Ex-médico Bayard Ollé Fischer Santos prestou depoimento

Marco Antônio Becker foi assassinado a tiros em dezembro de 2008. Foto: Antônio Sobral

A Justiça Federal encerrou, na tarde de hoje, a fase de instrução do processo que envolve o assassinato do ex-presidente do Conselho Regional de Medicina do Rio Grande do Sul (Cremers) Marco Antônio Becker. Hoje, prestou depoimento o ex-andrologista Bayard Ollé Fischer Santos, apontando como mandante da morte de Becker. Em julho, o réu apresentou atestado médico e teve a oitiva adiada para hoje.

O conteúdo da fala não é divulgado pela Justiça. Bayard é apontando como mandante do crime, enquanto o traficante Juraci Oliveira da Silva, o Jura, é acusado de intermediar o assassinato de Becker. Jura está preso e chegou a ser intimado, mas a defesa optou por não trazer o réu ao tribunal. Condenado a quase 30 anos de prisão pelos crimes de homicídio e tráfico, ele cumpre pena em Charqueadas.

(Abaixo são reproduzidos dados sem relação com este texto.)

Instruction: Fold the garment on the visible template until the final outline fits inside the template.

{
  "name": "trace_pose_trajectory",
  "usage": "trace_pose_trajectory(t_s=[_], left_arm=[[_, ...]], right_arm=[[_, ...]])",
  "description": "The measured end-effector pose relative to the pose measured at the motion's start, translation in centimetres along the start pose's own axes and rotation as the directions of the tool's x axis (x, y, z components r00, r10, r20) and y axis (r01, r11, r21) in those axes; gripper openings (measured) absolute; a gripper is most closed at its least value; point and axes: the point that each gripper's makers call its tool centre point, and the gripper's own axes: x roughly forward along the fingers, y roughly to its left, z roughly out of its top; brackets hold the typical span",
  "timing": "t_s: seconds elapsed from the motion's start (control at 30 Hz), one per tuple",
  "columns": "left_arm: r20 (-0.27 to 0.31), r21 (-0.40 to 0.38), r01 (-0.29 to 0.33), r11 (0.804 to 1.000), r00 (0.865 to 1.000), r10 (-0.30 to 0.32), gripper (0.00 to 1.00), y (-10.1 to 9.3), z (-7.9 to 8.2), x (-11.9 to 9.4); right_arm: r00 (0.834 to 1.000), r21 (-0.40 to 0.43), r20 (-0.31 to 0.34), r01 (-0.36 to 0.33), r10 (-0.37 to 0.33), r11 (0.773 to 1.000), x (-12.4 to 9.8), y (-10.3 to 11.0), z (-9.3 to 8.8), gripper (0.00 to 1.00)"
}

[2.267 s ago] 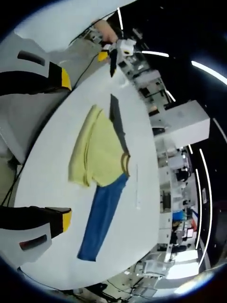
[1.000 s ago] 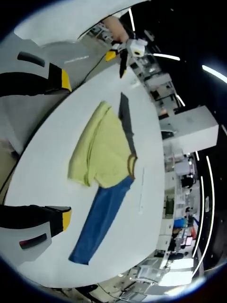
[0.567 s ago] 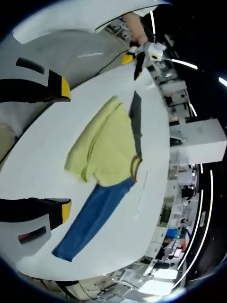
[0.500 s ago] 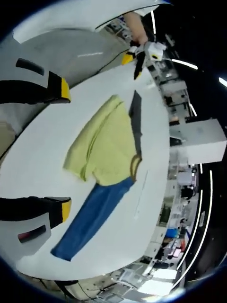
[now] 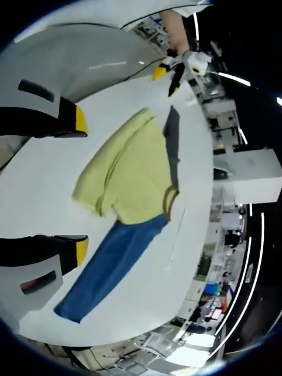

No total, oito réus são acusados da morte. Agora, com o encerramento da fase de instruções, abre-se prazo para a apresentação de memoriais pelas partes. A partir daí, o magistrado decide se leva ou não o caso a júri popular.

Relembre

Em 4 de dezembro de 2008, ao deixar um restaurante e seguir para o carro, Becker morreu baleado com dois tiros, disparados por homens em uma moto. O crime ocorreu na rua Ramiro Barcelos, em Porto Alegre, por volta das 22h.

Em dezembro de 2013, a denúncia foi recebida pela Justiça Federal, iniciando uma nova ação penal, depois que o processo já havia tramitado na Justiça estadual.

O conflito de competências teve de ser decidido pelo Superior Tribunal de Justiça (STJ) com base na alegação de que o homicídio foi motivado pela atuação da vítima junto ao Cremers e a suposta influência de Becker no Conselho Federal de Medicina. Seis acusados respondem por homicídio qualificado e outros dois por falso testemunho.